What the task requires:
Using the records below, copy out exactly the line that contains "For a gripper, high" and every line that follows it, up to and including the last, and no others.

---------- Material shown ----------

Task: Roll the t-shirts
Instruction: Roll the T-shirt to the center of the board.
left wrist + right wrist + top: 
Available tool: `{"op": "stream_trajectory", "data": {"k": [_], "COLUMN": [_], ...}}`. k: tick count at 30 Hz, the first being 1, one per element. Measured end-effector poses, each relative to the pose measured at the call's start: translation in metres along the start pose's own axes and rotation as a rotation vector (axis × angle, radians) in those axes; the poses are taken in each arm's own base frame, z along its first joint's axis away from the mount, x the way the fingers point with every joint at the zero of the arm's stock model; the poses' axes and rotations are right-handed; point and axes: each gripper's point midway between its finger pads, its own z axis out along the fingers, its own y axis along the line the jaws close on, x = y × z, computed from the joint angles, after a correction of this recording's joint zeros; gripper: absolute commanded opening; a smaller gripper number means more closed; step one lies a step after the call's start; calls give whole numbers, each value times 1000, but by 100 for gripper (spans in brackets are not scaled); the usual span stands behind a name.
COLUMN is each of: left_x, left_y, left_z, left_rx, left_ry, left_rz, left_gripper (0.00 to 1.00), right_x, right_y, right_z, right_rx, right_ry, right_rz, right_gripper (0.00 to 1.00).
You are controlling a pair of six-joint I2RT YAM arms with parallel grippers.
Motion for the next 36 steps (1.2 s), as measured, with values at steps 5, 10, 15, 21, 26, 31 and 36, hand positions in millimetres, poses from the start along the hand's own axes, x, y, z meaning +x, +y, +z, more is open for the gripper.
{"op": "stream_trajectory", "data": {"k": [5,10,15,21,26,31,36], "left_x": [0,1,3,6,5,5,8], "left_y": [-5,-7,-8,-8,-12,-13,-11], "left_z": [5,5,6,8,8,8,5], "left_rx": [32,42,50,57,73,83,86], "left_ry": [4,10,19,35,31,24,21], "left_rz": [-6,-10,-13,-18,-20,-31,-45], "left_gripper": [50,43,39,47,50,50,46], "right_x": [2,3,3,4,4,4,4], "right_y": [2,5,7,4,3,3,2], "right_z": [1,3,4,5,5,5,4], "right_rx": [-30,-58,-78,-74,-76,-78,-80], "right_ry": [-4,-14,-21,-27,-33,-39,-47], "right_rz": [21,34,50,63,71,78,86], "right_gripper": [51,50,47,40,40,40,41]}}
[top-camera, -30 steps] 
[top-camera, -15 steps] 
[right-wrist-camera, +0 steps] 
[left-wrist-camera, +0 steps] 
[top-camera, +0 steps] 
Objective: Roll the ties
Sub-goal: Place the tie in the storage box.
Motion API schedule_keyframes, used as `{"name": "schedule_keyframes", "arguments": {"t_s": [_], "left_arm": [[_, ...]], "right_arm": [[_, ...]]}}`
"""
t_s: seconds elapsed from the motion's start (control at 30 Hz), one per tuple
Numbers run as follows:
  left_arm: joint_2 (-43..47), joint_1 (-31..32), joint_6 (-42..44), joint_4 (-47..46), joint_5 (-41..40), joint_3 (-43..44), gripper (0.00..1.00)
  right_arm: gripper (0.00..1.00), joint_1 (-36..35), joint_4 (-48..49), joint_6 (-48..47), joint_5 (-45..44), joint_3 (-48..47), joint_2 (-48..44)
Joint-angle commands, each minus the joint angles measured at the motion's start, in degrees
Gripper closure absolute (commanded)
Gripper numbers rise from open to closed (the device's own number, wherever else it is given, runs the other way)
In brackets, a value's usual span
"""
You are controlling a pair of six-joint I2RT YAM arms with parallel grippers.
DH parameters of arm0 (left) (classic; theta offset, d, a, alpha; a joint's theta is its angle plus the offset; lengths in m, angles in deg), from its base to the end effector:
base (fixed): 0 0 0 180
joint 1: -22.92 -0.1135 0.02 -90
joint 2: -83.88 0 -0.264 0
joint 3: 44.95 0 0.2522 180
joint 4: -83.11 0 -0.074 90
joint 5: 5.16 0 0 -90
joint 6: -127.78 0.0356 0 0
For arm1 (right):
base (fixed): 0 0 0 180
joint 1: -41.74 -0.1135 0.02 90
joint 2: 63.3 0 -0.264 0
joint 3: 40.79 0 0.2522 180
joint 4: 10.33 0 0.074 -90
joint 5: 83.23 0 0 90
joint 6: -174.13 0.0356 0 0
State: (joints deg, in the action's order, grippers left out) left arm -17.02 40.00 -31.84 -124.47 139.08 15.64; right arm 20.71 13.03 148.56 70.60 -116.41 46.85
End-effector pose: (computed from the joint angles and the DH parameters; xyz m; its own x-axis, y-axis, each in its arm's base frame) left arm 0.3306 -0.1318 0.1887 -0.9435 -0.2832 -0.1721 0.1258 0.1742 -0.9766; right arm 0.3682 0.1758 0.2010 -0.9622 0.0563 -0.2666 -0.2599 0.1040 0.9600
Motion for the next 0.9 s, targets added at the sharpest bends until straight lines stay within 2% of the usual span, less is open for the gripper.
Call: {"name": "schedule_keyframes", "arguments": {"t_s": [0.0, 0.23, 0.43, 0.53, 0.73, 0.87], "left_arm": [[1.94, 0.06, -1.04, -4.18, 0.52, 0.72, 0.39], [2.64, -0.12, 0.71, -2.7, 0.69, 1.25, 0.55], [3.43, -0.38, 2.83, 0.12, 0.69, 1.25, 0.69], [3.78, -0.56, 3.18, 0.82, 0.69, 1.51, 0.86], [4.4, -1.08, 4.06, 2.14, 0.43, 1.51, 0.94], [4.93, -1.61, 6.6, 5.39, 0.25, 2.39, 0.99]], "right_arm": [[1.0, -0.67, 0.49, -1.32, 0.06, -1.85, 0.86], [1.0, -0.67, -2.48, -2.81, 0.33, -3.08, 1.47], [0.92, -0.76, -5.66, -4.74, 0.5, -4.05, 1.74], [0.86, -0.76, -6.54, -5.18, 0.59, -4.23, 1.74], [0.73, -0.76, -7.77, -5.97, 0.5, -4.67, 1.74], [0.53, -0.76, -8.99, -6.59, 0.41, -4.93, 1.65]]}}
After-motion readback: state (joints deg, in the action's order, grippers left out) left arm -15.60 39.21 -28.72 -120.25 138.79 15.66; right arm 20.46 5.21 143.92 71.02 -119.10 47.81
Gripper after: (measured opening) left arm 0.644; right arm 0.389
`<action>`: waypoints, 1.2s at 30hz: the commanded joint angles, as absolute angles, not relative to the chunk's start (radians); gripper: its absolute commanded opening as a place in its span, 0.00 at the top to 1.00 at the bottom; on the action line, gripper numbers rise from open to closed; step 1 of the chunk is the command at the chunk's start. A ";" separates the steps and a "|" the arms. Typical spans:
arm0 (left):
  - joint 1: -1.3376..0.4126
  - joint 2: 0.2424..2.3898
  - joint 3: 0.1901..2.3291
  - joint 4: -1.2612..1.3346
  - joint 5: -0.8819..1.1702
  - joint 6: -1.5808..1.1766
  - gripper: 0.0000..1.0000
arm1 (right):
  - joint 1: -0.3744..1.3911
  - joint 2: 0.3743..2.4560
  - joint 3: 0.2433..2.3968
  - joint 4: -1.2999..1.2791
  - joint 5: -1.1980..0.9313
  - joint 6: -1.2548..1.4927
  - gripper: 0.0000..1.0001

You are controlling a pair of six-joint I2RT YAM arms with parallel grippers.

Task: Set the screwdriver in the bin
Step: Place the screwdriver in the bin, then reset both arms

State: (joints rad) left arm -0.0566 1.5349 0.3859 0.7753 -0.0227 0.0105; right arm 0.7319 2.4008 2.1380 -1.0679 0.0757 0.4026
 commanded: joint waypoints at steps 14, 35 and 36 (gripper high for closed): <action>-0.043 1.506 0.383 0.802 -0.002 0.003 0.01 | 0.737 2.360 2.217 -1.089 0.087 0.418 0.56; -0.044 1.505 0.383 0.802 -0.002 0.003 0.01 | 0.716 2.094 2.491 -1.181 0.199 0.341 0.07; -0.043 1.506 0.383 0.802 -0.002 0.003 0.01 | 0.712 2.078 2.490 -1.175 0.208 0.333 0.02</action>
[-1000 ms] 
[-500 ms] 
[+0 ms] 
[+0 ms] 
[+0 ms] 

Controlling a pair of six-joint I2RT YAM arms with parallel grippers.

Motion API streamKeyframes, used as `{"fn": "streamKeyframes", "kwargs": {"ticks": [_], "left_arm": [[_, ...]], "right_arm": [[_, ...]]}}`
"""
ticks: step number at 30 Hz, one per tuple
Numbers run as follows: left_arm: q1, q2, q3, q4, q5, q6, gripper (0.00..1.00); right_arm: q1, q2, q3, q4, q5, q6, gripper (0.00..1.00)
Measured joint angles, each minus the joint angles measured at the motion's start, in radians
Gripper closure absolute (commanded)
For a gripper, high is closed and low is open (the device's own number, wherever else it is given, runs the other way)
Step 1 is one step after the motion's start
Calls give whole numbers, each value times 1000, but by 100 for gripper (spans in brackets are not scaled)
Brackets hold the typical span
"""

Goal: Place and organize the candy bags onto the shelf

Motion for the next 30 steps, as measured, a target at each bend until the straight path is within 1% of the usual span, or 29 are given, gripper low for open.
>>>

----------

Response box:
For a gripper, high is closed and low is open (the device's own number, wherever else it is given, runs the other way)
Step 1 is one step after the motion's start
Calls give whole numbers, each value times 1000, but by 100 for gripper (spans in brackets are not scaled)
Brackets hold the typical span
"""

Goal: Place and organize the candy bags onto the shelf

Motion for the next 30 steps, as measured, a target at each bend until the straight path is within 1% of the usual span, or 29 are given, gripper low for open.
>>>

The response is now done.